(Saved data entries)
● ● ● ● ● ● ●
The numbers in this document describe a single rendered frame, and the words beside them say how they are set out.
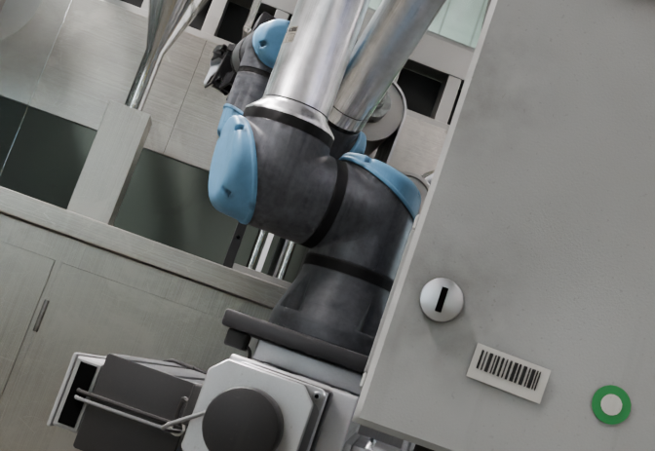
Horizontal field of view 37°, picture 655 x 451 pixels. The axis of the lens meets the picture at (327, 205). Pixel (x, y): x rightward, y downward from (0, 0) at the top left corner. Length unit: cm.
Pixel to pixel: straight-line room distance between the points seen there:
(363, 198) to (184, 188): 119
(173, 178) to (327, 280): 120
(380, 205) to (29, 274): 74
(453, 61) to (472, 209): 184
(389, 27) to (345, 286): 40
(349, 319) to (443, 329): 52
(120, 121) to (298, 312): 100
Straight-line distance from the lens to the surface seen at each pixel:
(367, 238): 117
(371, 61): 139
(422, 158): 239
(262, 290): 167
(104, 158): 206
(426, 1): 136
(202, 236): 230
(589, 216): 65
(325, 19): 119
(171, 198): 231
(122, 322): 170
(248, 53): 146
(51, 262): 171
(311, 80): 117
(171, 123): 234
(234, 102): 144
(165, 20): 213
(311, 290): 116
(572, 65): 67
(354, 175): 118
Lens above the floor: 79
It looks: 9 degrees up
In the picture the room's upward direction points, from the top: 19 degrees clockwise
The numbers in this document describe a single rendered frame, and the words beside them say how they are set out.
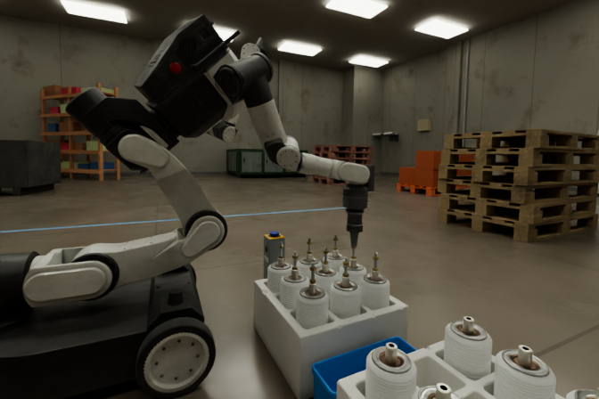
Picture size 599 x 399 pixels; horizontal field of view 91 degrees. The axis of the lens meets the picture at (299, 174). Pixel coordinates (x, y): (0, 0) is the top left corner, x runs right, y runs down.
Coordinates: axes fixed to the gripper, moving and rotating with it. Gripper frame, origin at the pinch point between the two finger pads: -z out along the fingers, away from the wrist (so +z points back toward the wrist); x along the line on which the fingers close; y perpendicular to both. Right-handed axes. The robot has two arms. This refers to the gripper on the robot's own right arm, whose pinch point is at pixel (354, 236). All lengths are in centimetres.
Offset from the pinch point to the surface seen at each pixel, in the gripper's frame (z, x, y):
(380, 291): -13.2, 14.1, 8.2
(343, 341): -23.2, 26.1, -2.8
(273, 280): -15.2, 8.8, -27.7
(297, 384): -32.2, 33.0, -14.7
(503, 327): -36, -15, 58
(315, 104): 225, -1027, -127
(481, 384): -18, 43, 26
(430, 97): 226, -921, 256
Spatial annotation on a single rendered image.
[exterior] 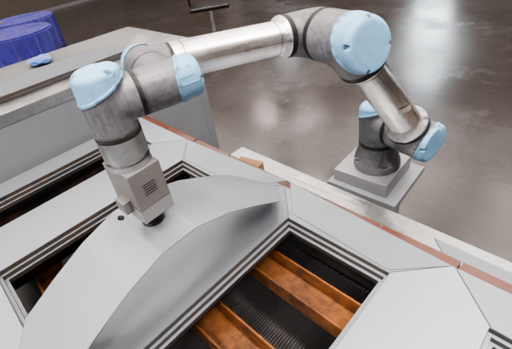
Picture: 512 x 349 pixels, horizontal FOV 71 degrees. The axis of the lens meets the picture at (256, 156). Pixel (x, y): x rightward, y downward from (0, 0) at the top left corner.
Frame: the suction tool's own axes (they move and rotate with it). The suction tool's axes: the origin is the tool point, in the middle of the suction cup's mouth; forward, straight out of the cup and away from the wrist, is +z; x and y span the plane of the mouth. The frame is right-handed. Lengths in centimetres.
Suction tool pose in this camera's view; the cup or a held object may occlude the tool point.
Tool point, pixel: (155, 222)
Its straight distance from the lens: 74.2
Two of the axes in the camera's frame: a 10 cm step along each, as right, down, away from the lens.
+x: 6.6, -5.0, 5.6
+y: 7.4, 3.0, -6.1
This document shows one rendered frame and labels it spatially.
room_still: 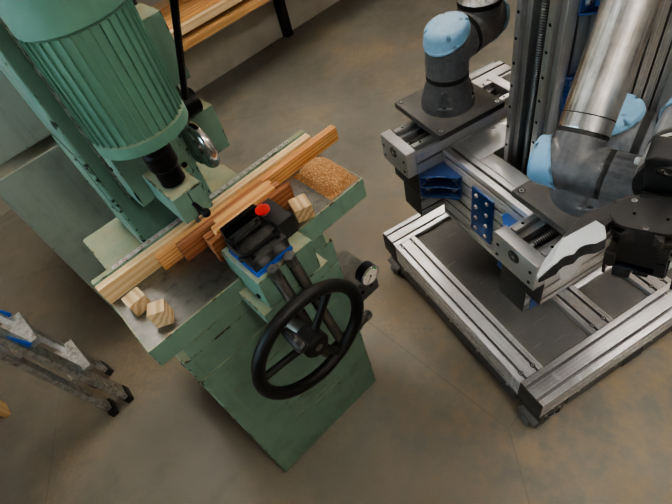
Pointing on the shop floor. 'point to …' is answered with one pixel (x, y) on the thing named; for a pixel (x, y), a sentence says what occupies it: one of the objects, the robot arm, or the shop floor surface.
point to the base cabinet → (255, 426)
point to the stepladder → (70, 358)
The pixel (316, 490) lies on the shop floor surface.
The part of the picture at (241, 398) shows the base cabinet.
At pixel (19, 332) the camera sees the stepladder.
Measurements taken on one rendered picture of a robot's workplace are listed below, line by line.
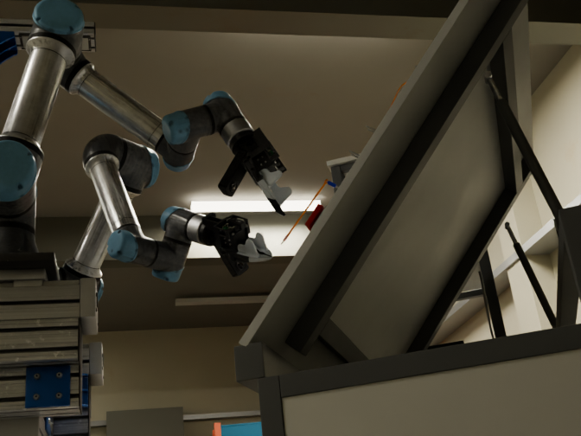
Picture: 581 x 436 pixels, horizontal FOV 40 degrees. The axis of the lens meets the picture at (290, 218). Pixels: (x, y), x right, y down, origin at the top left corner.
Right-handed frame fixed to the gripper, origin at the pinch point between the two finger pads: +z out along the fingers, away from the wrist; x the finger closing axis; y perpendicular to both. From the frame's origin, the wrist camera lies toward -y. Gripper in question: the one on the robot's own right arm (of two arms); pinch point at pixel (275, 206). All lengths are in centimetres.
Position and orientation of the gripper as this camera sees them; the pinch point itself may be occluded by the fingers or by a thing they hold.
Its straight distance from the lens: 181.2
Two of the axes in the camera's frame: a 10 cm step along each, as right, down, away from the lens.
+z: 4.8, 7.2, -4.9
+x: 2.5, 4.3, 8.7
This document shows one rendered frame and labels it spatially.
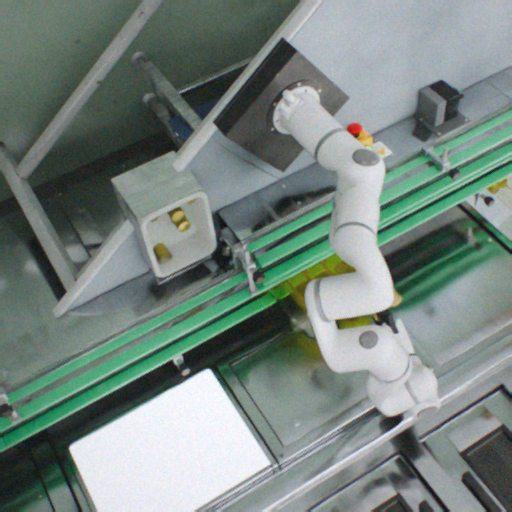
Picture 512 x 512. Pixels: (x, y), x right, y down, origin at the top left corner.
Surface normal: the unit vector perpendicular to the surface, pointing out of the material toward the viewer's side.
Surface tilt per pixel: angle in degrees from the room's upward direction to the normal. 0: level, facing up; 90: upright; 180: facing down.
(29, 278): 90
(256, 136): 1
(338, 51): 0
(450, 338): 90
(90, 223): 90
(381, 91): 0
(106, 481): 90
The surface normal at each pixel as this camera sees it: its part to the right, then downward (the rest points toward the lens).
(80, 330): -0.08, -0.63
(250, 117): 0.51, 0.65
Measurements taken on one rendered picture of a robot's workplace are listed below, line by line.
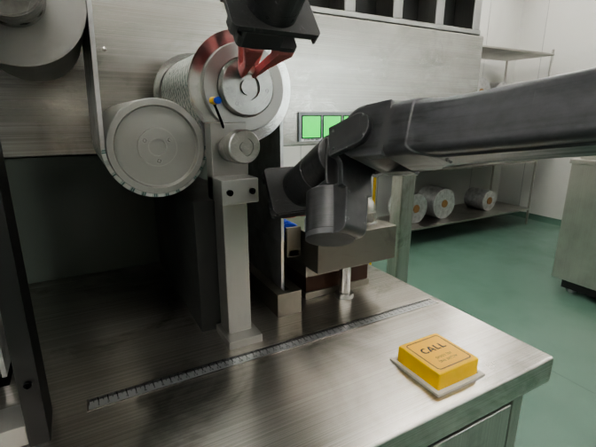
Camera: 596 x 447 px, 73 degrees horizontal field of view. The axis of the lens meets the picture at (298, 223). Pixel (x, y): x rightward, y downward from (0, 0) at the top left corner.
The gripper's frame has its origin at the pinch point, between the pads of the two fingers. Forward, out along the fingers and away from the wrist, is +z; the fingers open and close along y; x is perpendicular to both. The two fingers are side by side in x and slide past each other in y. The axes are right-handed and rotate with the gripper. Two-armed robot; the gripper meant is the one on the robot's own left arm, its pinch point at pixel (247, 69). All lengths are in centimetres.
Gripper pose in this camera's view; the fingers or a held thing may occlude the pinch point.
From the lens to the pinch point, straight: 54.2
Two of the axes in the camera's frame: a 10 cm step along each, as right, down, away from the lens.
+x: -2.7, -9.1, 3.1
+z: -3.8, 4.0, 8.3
● ● ● ● ● ● ●
WORK INSTRUCTION: In the data above, the stretch from the line with "(120, 121) to (298, 312): 100" through the line with "(297, 384): -32.2, 33.0, -14.7" is to be returned exactly, minus any pictures.

WRITTEN RESPONSE:
(120, 121) to (298, 312): 100
Straight-line distance from the lens to the surface seen at each pixel:
(367, 238): 117
(371, 61): 139
(422, 158): 239
(262, 290): 167
(104, 158): 206
(426, 1): 136
(202, 236): 230
(589, 216): 65
(325, 19): 119
(171, 198): 231
(122, 322): 170
(248, 53): 146
(51, 262): 171
(311, 80): 117
(171, 123): 234
(234, 102): 144
(165, 20): 213
(311, 290): 116
(572, 65): 67
(354, 175): 118
Lens above the floor: 79
It looks: 9 degrees up
In the picture the room's upward direction points, from the top: 19 degrees clockwise
The numbers in this document describe a single rendered frame, and the words beside them say how they are set out.
Picture size 599 x 399 pixels; horizontal field of view 91 degrees. The axis of the lens meets the picture at (299, 174). Pixel coordinates (x, y): (0, 0) is the top left corner, x runs right, y runs down.
Coordinates: axes fixed to the gripper, moving and rotating with it. Gripper frame, origin at the pinch point between the two finger pads: -z out along the fingers, away from the wrist (so +z points back toward the wrist); x along the line on which the fingers close; y perpendicular to both. Right-handed axes. The robot has two arms. This refers to the gripper on the robot's own right arm, whose pinch point is at pixel (354, 236). All lengths are in centimetres.
Offset from the pinch point to the surface seen at each pixel, in the gripper's frame (z, x, y):
(380, 291): -13.2, 14.1, 8.2
(343, 341): -23.2, 26.1, -2.8
(273, 280): -15.2, 8.8, -27.7
(297, 384): -32.2, 33.0, -14.7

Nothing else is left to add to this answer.